If the man works the hours you say, he's obviously not lazy. Maybe he isn't comfortable doing handyman projects because he lacks the skill to do them well. Maybe he has attempted similar projects in the past and received criticism. My wife is a much better painter than I am. When I paint, she rolls her eyes and corrects my work a lot. Guess what? I don't go out of my way to paint. I am pretty handy with electrical work and she isn't, so I jump to do any electrical job that comes up.


----------



## lovelieswithin (Apr 29, 2010)

yepp... u nailed it right.. he doesnt have skills but why does a man then avoid at least trying?! fear of criticism? thanks for your insight. good suggest on each doing tasks youre good at. 
Im thinkin we should bail on home ownership until we have means to pay people to do the work!!! =P
_Posted via Mobile Device_


----------



## 827Aug (Apr 27, 2008)

I got a chuckle when I saw the title of your post. All I've got to say is be careful what you wish for....you just might get it. I used to get so annoyed because I had to take care of *everything* around the house (& life in general). As part of the estranged husband's destructive mid-life crisis six years ago, he said he would be "wearing the pants". It has been disastrous. Pretty soon there won't even be a pair of pants to put on!

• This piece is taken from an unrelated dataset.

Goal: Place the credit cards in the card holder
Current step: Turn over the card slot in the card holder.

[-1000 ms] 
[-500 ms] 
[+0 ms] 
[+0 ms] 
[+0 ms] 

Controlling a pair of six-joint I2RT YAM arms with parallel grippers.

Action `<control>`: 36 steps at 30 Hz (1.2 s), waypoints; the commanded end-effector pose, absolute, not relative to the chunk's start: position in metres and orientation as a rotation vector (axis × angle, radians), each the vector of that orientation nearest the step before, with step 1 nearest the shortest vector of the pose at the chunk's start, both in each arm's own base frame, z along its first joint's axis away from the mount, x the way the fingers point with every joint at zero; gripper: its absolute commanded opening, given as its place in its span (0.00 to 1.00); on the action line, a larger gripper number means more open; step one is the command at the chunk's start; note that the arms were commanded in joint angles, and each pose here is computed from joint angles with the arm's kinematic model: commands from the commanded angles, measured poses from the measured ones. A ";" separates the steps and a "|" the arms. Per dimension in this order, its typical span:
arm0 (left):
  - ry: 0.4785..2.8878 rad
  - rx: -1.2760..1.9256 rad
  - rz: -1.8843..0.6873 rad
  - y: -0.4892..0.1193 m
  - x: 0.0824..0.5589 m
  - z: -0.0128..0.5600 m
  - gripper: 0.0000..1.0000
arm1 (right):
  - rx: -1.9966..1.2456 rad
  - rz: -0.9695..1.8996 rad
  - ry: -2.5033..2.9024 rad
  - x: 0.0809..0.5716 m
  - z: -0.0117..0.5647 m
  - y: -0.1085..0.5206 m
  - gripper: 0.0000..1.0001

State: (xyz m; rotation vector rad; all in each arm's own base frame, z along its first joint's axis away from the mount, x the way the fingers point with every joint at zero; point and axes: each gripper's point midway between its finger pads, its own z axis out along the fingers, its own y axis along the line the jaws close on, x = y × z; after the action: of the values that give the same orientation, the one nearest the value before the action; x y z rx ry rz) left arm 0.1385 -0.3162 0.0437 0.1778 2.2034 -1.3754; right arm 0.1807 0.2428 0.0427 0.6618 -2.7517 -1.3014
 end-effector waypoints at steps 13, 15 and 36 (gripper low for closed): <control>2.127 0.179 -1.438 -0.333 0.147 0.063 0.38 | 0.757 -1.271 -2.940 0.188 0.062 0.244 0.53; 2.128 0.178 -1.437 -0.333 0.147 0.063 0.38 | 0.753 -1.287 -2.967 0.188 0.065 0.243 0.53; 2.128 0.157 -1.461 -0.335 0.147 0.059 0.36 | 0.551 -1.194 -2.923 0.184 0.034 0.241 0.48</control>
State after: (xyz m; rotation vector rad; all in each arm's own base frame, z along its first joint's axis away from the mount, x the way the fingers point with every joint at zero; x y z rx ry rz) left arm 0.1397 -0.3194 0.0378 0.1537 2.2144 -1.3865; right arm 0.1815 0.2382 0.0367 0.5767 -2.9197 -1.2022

My estranged husband couldn't do one thing around the house either. That was all left up to me entirely. Fortunately I am a farm girl with all kind of skills. Then whatever I couldn't handle, my dad and brothers took care of. My family said it was okay; they didn't mind because he made a good living for us. I mean the guy had it made! I wish I knew what to tell you, but I don't think he is going to change on this one.


----------



## unbelievable (Aug 20, 2010)

Guys have huge egos and if you stroke them, they generally do what you want. When he tries to do something handy, praise him thoroughly. Hey, guys have to go through the same routine when new wives learn to cook. You didn't actually believe that first meal really was the best thing he ever ate, did you? He really doesn't have to be expert at everything. Your carpenter probably couldn't be a General Manager. Elton John is a performer. Nobody expects him to install toilets and sinks. He's just good at what he does and that's enough. Maybe you're strong where he's weak and he's strong where you're weak. That's why we get married. To fill in the gaps.


----------